My understanding is that most technical work has been on improving mathematical fundamentals (e.g. funding logicians and category theorists to work on various things). I think it would make more sense to try to demonstrate overall viability with minimal prototypes that address key cruxes. I expect this to fail and thus it would be better to do this earlier. If you expect these prototypes would work, then it seems interesting to demonstrate this as many people would find this very surprising.
This is mostly unrelated, but when talking with Davidad, I’ve found that a potential disagreement is that he’s substantially more optimistic about using elicitation to make systems that currently seem quite incapable (e.g., GPT-4) very useful.

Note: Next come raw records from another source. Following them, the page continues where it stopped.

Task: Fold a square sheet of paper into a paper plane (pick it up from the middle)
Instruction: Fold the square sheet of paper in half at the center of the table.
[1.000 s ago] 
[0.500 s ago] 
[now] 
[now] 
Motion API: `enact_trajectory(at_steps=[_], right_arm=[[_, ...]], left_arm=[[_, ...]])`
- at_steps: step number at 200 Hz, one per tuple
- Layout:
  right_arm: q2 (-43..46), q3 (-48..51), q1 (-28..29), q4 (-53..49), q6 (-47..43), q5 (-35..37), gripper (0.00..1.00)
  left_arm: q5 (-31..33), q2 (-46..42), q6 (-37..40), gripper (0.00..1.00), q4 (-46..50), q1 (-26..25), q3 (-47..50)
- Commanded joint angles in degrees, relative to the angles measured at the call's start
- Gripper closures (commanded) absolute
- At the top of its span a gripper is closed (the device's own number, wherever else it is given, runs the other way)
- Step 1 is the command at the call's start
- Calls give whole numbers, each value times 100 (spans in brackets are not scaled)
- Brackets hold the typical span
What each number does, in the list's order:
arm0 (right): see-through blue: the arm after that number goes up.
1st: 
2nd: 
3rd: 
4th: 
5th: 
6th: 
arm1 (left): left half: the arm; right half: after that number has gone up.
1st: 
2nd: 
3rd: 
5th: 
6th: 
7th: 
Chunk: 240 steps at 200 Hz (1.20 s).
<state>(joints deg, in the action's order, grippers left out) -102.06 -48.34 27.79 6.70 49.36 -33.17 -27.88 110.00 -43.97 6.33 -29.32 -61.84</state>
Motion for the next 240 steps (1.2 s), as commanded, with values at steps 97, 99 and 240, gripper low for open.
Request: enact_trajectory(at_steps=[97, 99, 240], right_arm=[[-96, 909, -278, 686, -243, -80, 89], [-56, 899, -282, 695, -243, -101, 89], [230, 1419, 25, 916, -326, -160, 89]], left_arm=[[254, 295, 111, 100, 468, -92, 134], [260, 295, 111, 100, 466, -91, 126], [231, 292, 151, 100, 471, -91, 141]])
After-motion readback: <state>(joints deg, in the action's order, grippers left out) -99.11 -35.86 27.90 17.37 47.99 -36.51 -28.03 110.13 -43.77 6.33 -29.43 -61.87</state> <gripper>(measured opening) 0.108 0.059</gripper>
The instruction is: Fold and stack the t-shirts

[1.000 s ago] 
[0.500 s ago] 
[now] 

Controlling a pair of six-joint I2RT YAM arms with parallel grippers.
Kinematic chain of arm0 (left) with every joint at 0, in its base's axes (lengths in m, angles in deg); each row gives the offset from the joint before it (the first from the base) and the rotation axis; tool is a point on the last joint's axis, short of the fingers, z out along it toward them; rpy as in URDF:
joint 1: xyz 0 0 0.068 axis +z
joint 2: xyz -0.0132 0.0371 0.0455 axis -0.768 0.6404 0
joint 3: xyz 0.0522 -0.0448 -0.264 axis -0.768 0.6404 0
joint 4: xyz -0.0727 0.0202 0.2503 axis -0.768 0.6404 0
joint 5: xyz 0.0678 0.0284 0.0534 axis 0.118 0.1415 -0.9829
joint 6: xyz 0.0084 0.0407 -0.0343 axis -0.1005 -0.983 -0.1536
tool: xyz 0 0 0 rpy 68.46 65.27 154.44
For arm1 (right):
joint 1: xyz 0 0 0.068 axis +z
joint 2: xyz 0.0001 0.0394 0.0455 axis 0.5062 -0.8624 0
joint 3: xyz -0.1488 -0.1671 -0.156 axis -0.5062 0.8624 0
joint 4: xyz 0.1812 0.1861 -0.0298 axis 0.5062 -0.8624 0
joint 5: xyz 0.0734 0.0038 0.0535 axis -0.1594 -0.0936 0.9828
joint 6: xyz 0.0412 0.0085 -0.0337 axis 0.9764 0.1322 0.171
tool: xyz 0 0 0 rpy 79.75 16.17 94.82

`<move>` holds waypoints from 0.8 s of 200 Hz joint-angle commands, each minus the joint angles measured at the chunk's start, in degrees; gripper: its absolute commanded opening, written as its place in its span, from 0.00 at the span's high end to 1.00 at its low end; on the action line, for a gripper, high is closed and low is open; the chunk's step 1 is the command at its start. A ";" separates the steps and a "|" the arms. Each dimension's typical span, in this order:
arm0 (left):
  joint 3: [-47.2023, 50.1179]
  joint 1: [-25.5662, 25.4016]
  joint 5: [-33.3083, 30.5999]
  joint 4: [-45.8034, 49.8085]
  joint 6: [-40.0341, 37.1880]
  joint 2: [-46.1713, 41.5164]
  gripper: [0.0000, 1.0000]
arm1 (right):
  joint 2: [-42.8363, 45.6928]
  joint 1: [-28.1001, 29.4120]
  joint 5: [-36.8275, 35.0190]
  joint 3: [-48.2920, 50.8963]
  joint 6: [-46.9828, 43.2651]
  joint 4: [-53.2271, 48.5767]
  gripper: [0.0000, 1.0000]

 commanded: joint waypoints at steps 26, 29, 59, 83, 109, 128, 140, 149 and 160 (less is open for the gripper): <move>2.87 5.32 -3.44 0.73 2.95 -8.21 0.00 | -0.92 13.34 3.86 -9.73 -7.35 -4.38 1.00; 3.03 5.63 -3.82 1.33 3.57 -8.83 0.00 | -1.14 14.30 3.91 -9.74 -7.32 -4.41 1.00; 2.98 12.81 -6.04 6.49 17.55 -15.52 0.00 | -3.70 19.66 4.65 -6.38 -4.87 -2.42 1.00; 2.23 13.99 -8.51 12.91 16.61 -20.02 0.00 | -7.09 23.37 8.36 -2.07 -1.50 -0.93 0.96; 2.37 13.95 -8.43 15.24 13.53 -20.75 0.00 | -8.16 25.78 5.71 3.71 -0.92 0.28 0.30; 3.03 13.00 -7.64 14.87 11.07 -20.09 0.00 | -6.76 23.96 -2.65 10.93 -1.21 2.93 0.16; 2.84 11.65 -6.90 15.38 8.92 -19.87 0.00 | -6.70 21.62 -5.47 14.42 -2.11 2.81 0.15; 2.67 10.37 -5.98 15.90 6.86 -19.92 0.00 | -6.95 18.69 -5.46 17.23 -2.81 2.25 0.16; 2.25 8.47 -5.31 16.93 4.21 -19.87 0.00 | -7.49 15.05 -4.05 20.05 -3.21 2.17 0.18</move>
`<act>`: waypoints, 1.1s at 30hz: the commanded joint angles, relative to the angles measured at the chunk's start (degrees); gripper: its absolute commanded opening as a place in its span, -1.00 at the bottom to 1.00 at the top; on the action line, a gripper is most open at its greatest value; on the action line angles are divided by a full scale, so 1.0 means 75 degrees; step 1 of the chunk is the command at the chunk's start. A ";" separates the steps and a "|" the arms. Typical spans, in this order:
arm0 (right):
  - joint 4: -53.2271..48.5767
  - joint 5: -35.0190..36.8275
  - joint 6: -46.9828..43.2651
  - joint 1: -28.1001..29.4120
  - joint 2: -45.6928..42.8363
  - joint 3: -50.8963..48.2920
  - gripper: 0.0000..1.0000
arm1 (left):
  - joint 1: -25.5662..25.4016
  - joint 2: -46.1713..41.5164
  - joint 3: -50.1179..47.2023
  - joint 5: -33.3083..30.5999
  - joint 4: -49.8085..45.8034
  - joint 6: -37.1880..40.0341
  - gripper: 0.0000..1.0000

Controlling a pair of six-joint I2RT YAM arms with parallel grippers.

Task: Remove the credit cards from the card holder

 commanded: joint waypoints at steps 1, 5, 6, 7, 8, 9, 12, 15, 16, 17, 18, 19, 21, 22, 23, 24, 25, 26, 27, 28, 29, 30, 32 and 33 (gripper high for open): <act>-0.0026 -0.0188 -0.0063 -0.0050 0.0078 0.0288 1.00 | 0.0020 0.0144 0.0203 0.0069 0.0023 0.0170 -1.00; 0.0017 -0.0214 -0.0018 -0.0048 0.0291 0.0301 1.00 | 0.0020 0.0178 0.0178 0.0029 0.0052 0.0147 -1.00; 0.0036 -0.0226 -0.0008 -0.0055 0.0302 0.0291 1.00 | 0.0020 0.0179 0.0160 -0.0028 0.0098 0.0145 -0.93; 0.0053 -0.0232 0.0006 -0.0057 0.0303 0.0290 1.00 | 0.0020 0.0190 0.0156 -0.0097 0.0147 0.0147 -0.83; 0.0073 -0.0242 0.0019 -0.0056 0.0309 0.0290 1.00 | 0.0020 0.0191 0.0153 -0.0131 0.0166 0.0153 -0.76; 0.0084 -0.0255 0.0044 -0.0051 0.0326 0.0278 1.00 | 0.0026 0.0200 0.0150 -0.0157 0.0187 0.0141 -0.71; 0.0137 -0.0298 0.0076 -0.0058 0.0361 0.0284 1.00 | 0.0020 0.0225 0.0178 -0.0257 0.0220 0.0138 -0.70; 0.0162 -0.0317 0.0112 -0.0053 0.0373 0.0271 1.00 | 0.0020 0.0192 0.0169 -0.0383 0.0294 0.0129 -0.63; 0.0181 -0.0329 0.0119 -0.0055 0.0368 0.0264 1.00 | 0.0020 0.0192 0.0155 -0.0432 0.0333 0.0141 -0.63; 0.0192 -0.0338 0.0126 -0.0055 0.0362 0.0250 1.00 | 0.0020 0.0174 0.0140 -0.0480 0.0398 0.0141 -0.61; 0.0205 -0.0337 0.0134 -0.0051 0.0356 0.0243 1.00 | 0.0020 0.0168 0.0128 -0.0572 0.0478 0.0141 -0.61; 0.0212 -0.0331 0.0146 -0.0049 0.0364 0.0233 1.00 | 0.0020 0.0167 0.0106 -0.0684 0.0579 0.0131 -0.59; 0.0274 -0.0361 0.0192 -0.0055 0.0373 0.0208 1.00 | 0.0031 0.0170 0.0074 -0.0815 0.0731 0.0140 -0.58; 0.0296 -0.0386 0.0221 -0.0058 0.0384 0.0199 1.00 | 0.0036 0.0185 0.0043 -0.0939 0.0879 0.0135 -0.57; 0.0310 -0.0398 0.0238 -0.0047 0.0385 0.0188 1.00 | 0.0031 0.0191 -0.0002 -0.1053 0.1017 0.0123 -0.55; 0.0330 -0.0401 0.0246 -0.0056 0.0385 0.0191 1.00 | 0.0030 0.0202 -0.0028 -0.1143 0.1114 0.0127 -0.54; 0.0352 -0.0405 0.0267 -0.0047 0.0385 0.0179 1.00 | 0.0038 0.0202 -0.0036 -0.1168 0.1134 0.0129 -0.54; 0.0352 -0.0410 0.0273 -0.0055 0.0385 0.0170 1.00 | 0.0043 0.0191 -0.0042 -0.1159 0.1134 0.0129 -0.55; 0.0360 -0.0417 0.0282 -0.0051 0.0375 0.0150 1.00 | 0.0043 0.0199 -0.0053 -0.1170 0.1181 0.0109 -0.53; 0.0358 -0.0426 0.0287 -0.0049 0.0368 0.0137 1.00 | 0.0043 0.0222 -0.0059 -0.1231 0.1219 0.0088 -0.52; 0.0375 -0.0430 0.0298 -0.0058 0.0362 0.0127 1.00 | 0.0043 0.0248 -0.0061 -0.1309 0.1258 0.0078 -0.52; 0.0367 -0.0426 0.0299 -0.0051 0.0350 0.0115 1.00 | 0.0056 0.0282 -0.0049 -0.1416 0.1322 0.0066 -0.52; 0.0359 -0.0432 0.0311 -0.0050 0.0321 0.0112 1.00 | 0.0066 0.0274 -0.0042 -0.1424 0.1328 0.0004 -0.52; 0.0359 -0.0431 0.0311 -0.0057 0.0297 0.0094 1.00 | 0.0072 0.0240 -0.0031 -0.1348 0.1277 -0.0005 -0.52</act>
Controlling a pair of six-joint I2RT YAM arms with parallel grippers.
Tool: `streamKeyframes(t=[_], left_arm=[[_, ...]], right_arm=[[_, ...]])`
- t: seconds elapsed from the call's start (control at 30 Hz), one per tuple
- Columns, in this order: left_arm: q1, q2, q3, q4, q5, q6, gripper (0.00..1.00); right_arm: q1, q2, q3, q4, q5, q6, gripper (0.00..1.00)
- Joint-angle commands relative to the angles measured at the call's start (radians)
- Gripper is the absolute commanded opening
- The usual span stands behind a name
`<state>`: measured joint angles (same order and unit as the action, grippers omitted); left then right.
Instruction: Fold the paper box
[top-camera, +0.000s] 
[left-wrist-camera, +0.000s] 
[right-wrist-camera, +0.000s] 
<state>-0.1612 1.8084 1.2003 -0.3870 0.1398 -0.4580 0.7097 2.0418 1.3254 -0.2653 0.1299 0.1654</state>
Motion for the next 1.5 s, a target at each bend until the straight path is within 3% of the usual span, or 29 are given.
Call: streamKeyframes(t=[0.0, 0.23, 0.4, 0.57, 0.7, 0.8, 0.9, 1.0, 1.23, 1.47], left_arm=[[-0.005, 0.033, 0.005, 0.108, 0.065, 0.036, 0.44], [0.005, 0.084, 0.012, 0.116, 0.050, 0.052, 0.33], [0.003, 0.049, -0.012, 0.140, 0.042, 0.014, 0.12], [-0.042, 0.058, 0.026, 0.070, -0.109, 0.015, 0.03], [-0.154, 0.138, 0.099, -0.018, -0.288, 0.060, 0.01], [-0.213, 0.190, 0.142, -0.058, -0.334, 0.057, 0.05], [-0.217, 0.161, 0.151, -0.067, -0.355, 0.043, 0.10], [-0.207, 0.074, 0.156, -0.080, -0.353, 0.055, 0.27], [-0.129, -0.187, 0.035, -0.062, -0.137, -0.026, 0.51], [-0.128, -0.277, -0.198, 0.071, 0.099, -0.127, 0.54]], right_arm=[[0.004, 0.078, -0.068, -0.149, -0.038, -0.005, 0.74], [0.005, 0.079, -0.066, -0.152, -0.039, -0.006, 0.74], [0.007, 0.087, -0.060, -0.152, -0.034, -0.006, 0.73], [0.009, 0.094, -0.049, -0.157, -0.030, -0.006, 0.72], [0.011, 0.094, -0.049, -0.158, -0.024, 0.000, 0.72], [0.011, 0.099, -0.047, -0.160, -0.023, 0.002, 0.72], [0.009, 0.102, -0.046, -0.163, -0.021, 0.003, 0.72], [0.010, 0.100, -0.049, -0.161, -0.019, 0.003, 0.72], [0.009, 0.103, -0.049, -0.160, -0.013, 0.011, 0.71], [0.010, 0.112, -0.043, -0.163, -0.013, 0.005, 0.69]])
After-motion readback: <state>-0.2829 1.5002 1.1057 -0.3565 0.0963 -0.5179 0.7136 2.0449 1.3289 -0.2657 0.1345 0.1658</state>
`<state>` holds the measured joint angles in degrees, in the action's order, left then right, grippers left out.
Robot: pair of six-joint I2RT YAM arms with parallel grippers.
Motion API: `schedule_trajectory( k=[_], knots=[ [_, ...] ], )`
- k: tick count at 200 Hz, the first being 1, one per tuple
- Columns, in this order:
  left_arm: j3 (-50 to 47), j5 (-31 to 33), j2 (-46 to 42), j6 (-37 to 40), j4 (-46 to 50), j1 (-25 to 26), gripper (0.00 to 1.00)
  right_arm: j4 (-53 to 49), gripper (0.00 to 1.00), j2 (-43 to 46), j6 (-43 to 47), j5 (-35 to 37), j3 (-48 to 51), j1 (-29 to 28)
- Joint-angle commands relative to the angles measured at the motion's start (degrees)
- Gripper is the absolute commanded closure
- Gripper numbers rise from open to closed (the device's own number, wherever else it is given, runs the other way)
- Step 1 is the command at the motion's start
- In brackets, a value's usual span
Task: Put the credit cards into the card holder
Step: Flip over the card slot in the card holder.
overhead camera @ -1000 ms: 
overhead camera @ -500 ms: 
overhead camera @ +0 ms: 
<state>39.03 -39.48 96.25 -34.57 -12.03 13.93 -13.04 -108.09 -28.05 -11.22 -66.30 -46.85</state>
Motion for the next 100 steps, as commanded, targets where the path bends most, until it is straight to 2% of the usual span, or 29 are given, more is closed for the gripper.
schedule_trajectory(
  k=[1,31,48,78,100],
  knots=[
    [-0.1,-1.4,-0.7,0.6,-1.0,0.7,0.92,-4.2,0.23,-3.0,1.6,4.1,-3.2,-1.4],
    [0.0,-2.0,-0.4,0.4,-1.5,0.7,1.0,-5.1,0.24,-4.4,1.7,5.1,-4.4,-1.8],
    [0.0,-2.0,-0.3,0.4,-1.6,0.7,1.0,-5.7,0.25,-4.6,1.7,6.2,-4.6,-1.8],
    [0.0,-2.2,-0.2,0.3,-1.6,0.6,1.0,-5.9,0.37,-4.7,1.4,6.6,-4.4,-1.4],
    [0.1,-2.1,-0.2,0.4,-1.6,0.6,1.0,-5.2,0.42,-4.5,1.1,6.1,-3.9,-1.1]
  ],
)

As a concrete example, I think we disagreed about the viability of running a fully autonomous Tesla factory for 1 year at greater than one-tenth productivity using just AI systems created prior to halfway through 2024. (I was very skeptical.) It’s not exactly clear to me how this is a crux for the overall plan (beyond getting a non-sabotaged implementation of simulations) given that we still are aiming to prove safety either way, and proving properties of GPT-4 is not clearly much easier than proving properties of much smarter AIs. (Apologies if I’ve just forgotten.)